Colette June 20, 2013 at 8:25 am

Just what I want for dinner!


Ruta June 21, 2013 at 10:29 am

Oh my goodness, that’s gorgeous! I’ve never seen all of that paired together before, and not only does it look amazing, it sounds delicious too. I will definitely be trying this!


valentina June 22, 2013 at 4:34 am

Thanks so much, Ruta. :-D


David June 21, 2013 at 2:09 pm

Valentina – this is beautiful and such a unique combination of flavors. I love the versatility of quinoa, and of course anything with avocados steals my heart!


jeri June 24, 2013 at 5:22 am

You just know if something looks that beautiful, it has to be delicious.


valentina June 29, 2013 at 4:33 am

Thank you, Jeri! :-)


Adri June 25, 2013 at 7:09 pm

What a beautiful dish. The combination of flavors and textures is so enticing!

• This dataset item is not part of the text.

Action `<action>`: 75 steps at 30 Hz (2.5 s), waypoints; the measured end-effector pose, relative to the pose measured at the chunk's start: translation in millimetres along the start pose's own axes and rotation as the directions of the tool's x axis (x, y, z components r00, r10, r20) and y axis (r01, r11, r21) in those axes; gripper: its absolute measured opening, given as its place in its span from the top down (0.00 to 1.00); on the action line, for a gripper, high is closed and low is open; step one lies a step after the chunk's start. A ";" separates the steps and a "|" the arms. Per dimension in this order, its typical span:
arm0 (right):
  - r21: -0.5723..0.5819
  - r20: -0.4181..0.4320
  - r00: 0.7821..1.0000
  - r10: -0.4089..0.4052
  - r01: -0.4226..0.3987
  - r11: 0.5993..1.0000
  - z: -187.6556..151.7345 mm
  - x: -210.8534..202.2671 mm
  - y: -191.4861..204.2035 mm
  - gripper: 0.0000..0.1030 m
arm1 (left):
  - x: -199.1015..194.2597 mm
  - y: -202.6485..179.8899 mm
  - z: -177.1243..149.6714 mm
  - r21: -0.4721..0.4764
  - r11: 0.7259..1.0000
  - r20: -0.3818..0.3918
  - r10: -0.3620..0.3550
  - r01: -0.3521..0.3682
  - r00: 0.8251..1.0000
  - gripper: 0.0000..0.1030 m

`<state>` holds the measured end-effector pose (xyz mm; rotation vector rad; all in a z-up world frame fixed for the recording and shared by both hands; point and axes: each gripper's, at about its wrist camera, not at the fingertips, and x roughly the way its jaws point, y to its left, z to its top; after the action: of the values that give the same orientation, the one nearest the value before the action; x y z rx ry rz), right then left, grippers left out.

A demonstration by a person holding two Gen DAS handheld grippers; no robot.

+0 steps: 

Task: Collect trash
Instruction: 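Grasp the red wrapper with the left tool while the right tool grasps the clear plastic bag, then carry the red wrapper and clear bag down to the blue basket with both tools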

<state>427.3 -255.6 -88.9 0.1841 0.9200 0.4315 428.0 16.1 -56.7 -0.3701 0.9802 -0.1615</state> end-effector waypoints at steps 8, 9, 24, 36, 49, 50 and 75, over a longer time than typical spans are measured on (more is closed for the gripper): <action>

valentina June 29, 2013 at 4:34 am

Thanks so much, Adri. I hope you try it!


Kaye Kittrell June 27, 2013 at 4:08 am

We had this tonight and it was delicious!! Thank you! You know I’m always after fresh and simple recipes. – Kaye


valentina June 29, 2013 at 4:36 am

Kaye, so happy you enjoyed this. So fabulous that you have a plum tree!